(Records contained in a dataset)
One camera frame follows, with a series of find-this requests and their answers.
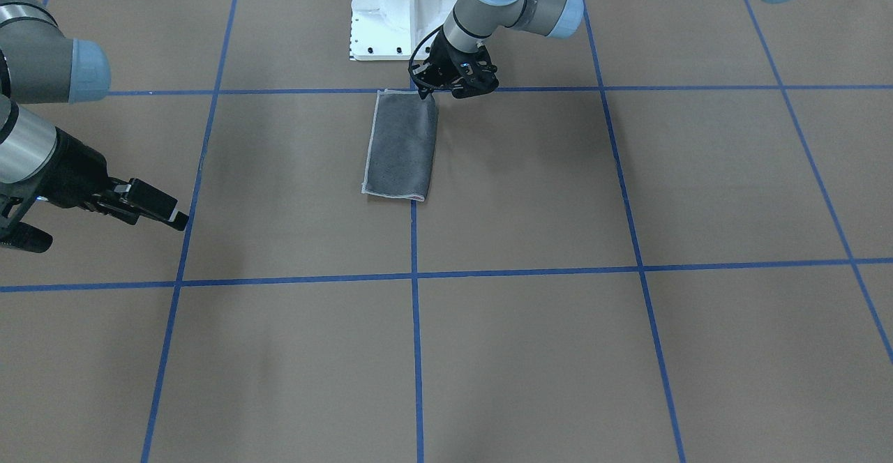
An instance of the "tiled surface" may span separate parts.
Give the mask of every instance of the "tiled surface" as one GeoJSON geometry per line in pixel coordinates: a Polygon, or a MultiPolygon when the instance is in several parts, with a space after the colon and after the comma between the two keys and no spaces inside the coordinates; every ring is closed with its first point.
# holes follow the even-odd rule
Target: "tiled surface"
{"type": "Polygon", "coordinates": [[[349,0],[49,0],[118,92],[34,109],[113,175],[187,204],[213,125],[187,235],[38,205],[0,251],[0,460],[883,460],[890,0],[750,3],[587,0],[610,116],[586,27],[498,32],[412,206],[359,193],[408,81],[349,0]]]}
{"type": "Polygon", "coordinates": [[[890,460],[893,374],[848,266],[649,279],[689,461],[890,460]]]}
{"type": "Polygon", "coordinates": [[[360,194],[374,109],[374,93],[221,98],[187,278],[408,272],[408,205],[360,194]]]}
{"type": "Polygon", "coordinates": [[[608,98],[645,263],[844,255],[778,91],[608,98]]]}
{"type": "Polygon", "coordinates": [[[638,276],[425,280],[426,461],[671,461],[638,276]]]}
{"type": "Polygon", "coordinates": [[[853,253],[893,256],[890,91],[790,95],[853,253]]]}
{"type": "MultiPolygon", "coordinates": [[[[207,97],[105,98],[89,104],[29,109],[105,155],[109,175],[138,177],[188,208],[207,97]]],[[[0,250],[3,285],[149,282],[177,275],[182,234],[141,219],[136,227],[79,208],[36,203],[25,222],[53,235],[39,256],[0,250]]]]}
{"type": "Polygon", "coordinates": [[[437,100],[434,174],[419,205],[421,270],[636,262],[599,94],[437,100]]]}
{"type": "Polygon", "coordinates": [[[408,282],[183,289],[177,321],[153,460],[414,454],[408,282]]]}
{"type": "Polygon", "coordinates": [[[169,306],[169,289],[0,294],[0,460],[136,460],[169,306]]]}

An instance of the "folded cloth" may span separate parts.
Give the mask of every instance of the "folded cloth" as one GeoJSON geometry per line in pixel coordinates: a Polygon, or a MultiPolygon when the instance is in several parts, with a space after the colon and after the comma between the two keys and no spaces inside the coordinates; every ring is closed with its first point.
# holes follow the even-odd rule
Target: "folded cloth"
{"type": "Polygon", "coordinates": [[[363,193],[424,202],[434,163],[437,105],[414,91],[379,91],[363,193]]]}

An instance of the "black cable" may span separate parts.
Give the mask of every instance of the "black cable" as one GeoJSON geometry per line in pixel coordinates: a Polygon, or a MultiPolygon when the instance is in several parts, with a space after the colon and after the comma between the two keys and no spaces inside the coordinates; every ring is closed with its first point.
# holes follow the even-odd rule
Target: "black cable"
{"type": "Polygon", "coordinates": [[[415,50],[412,50],[412,55],[409,56],[409,66],[406,67],[406,70],[409,71],[409,78],[412,79],[412,82],[414,82],[416,86],[422,85],[424,88],[433,89],[434,91],[450,91],[449,88],[440,88],[432,84],[428,84],[427,82],[421,81],[421,79],[419,79],[419,76],[416,75],[414,69],[412,69],[412,66],[414,65],[413,63],[415,62],[415,56],[419,53],[419,50],[421,50],[421,46],[427,43],[427,41],[430,40],[431,37],[437,34],[437,32],[440,32],[440,30],[443,28],[443,25],[440,25],[434,31],[431,31],[430,34],[425,36],[423,40],[419,41],[418,46],[415,47],[415,50]]]}

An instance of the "white plastic base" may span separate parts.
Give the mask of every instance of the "white plastic base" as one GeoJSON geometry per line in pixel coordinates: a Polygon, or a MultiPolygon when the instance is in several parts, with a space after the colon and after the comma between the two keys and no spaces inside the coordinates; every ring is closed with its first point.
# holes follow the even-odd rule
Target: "white plastic base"
{"type": "MultiPolygon", "coordinates": [[[[443,24],[455,3],[456,0],[353,0],[350,59],[408,60],[419,41],[443,24]]],[[[416,59],[427,58],[422,47],[416,59]]]]}

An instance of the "robotic arm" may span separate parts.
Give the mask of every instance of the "robotic arm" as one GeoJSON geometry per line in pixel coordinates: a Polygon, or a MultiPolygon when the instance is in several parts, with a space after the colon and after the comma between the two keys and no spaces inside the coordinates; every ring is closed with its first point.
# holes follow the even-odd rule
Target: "robotic arm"
{"type": "Polygon", "coordinates": [[[497,28],[568,38],[581,20],[583,0],[457,0],[446,22],[421,41],[434,36],[428,59],[417,65],[415,53],[410,57],[409,75],[421,98],[434,91],[450,91],[456,98],[487,94],[500,85],[484,46],[497,28]]]}
{"type": "Polygon", "coordinates": [[[175,199],[144,181],[109,177],[103,155],[16,102],[100,100],[110,82],[97,44],[65,38],[36,0],[0,0],[0,247],[49,249],[53,237],[22,222],[36,200],[129,225],[146,216],[186,228],[175,199]]]}

— YOUR ASSIGNMENT —
Pictures stay out; copy every entry above exactly.

— EXERCISE OUTPUT —
One camera frame follows, with a series of find-this requests and their answers.
An instance of the "tiled surface" may span separate parts.
Give the mask of every instance of the "tiled surface" as one GeoJSON geometry per line in pixel coordinates: a Polygon, or a MultiPolygon when the instance is in several parts, with a space after the colon and after the comma between the two keys and no spaces inside the coordinates; every ring is closed with its first point.
# holes follow the even-odd rule
Target: "tiled surface"
{"type": "Polygon", "coordinates": [[[349,0],[49,0],[118,92],[34,109],[113,175],[187,204],[213,125],[187,235],[38,205],[0,251],[0,460],[883,460],[890,0],[750,3],[587,0],[610,116],[586,27],[498,32],[412,206],[359,193],[408,81],[349,0]]]}
{"type": "Polygon", "coordinates": [[[890,460],[893,374],[848,266],[649,279],[689,461],[890,460]]]}
{"type": "Polygon", "coordinates": [[[360,194],[374,109],[374,93],[221,98],[187,278],[408,272],[408,205],[360,194]]]}
{"type": "Polygon", "coordinates": [[[608,98],[645,263],[844,255],[778,91],[608,98]]]}
{"type": "Polygon", "coordinates": [[[638,276],[425,280],[426,461],[671,461],[638,276]]]}
{"type": "Polygon", "coordinates": [[[853,253],[893,256],[890,91],[790,95],[853,253]]]}
{"type": "MultiPolygon", "coordinates": [[[[207,97],[105,98],[89,104],[29,109],[105,155],[109,175],[138,177],[188,208],[207,97]]],[[[0,250],[3,285],[149,282],[177,275],[182,234],[141,219],[136,227],[79,208],[36,203],[25,222],[53,235],[39,256],[0,250]]]]}
{"type": "Polygon", "coordinates": [[[437,100],[434,174],[419,205],[421,270],[636,262],[599,94],[437,100]]]}
{"type": "Polygon", "coordinates": [[[408,282],[183,289],[177,321],[153,460],[414,454],[408,282]]]}
{"type": "Polygon", "coordinates": [[[169,306],[169,289],[0,294],[0,460],[136,460],[169,306]]]}

An instance of the "folded cloth" may span separate parts.
Give the mask of every instance of the "folded cloth" as one GeoJSON geometry per line in pixel coordinates: a Polygon, or a MultiPolygon when the instance is in several parts, with a space after the colon and after the comma between the two keys and no spaces inside the coordinates; every ring is closed with its first point.
# holes follow the even-odd rule
Target: "folded cloth"
{"type": "Polygon", "coordinates": [[[363,193],[424,202],[434,163],[437,105],[414,91],[379,91],[363,193]]]}

An instance of the "black cable" may span separate parts.
Give the mask of every instance of the "black cable" as one GeoJSON geometry per line in pixel coordinates: a Polygon, or a MultiPolygon when the instance is in several parts, with a space after the colon and after the comma between the two keys and no spaces inside the coordinates; every ring is closed with its first point.
# holes follow the even-odd rule
Target: "black cable"
{"type": "Polygon", "coordinates": [[[415,50],[412,50],[412,55],[409,56],[409,66],[406,67],[406,70],[409,71],[409,78],[412,79],[412,82],[414,82],[416,86],[422,85],[424,88],[433,89],[434,91],[450,91],[449,88],[440,88],[432,84],[428,84],[427,82],[421,81],[421,79],[419,79],[419,76],[416,75],[414,69],[412,69],[412,66],[414,65],[413,63],[415,62],[415,56],[419,53],[419,50],[421,50],[421,46],[427,43],[427,41],[430,40],[431,37],[437,34],[437,32],[440,32],[440,30],[443,28],[443,25],[440,25],[434,31],[431,31],[430,34],[425,36],[423,40],[419,41],[418,46],[415,47],[415,50]]]}

An instance of the "white plastic base" may span separate parts.
Give the mask of every instance of the "white plastic base" as one GeoJSON geometry per line in pixel coordinates: a Polygon, or a MultiPolygon when the instance is in several parts, with a space after the colon and after the comma between the two keys and no spaces inside the coordinates; every ring is closed with its first point.
# holes follow the even-odd rule
Target: "white plastic base"
{"type": "MultiPolygon", "coordinates": [[[[443,24],[455,3],[456,0],[353,0],[350,59],[408,60],[419,41],[443,24]]],[[[416,59],[427,58],[422,47],[416,59]]]]}

An instance of the "robotic arm" may span separate parts.
Give the mask of every instance of the "robotic arm" as one GeoJSON geometry per line in pixel coordinates: a Polygon, or a MultiPolygon when the instance is in several parts, with a space after the colon and after the comma between the two keys and no spaces inside the coordinates; every ring is closed with its first point.
# holes follow the even-odd rule
Target: "robotic arm"
{"type": "Polygon", "coordinates": [[[497,28],[568,38],[581,20],[583,0],[457,0],[446,22],[421,41],[434,36],[428,59],[417,65],[415,53],[410,57],[409,75],[421,98],[434,91],[450,91],[456,98],[487,94],[500,85],[484,46],[497,28]]]}
{"type": "Polygon", "coordinates": [[[175,199],[144,181],[109,177],[103,155],[16,102],[100,100],[110,82],[97,44],[65,38],[36,0],[0,0],[0,247],[49,249],[53,237],[22,222],[36,200],[129,225],[146,216],[186,228],[175,199]]]}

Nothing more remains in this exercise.